Stored data entries

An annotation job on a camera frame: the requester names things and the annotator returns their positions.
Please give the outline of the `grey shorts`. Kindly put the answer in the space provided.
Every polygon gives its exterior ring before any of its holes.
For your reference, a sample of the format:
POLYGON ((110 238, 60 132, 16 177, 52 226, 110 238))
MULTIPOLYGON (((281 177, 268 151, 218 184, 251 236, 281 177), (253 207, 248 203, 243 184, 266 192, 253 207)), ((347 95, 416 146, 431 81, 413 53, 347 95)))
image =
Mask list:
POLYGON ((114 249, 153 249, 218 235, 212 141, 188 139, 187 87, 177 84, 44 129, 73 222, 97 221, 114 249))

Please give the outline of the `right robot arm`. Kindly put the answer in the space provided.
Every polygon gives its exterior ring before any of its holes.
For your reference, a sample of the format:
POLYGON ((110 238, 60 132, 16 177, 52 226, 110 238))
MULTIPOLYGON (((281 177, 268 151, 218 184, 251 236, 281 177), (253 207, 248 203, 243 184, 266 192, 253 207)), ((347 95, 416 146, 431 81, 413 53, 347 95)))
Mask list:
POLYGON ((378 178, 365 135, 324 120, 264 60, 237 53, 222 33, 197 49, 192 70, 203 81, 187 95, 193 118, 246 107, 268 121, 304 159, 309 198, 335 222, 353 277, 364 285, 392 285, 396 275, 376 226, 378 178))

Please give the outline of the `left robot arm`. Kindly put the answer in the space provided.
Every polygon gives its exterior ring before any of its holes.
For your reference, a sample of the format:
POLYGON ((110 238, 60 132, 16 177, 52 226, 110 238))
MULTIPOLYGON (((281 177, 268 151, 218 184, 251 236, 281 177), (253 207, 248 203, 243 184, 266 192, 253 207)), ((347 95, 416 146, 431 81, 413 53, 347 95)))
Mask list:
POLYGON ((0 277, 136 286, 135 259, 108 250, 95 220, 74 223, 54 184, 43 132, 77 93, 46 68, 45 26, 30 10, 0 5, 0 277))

→ Work to complete
Please retype each entry above exactly as it is written.

→ Exercise response
An annotation job on a camera frame: the requester names things and the annotator returns their positions.
Please give the outline of the `grey shorts`. Kindly put the answer in the space provided.
Every polygon gives its exterior ring before any of its holes.
For your reference, a sample of the format:
POLYGON ((110 238, 60 132, 16 177, 52 226, 110 238))
MULTIPOLYGON (((281 177, 268 151, 218 184, 251 236, 281 177), (253 207, 248 203, 243 184, 266 192, 253 207)), ((347 95, 416 146, 431 81, 413 53, 347 95)))
image =
Mask list:
POLYGON ((114 249, 153 249, 218 235, 212 141, 188 139, 187 87, 177 84, 44 129, 73 222, 97 221, 114 249))

Please give the outline of the `right robot arm`. Kindly put the answer in the space provided.
Every polygon gives its exterior ring before any of its holes.
For your reference, a sample of the format:
POLYGON ((110 238, 60 132, 16 177, 52 226, 110 238))
MULTIPOLYGON (((281 177, 268 151, 218 184, 251 236, 281 177), (253 207, 248 203, 243 184, 266 192, 253 207)), ((347 95, 416 146, 431 81, 413 53, 347 95)))
Mask list:
POLYGON ((378 178, 365 135, 324 120, 264 60, 237 53, 222 33, 197 49, 192 70, 203 81, 187 95, 193 118, 246 107, 268 121, 304 159, 309 198, 335 222, 353 277, 364 285, 392 285, 396 275, 376 226, 378 178))

Please give the outline of the `left robot arm`. Kindly put the answer in the space provided.
Every polygon gives its exterior ring before any of its holes.
For your reference, a sample of the format:
POLYGON ((110 238, 60 132, 16 177, 52 226, 110 238))
MULTIPOLYGON (((281 177, 268 151, 218 184, 251 236, 281 177), (253 207, 248 203, 243 184, 266 192, 253 207)), ((347 95, 416 146, 431 81, 413 53, 347 95)))
Mask list:
POLYGON ((0 277, 136 286, 135 259, 108 250, 95 220, 74 223, 54 184, 43 132, 77 93, 46 68, 45 26, 30 10, 0 5, 0 277))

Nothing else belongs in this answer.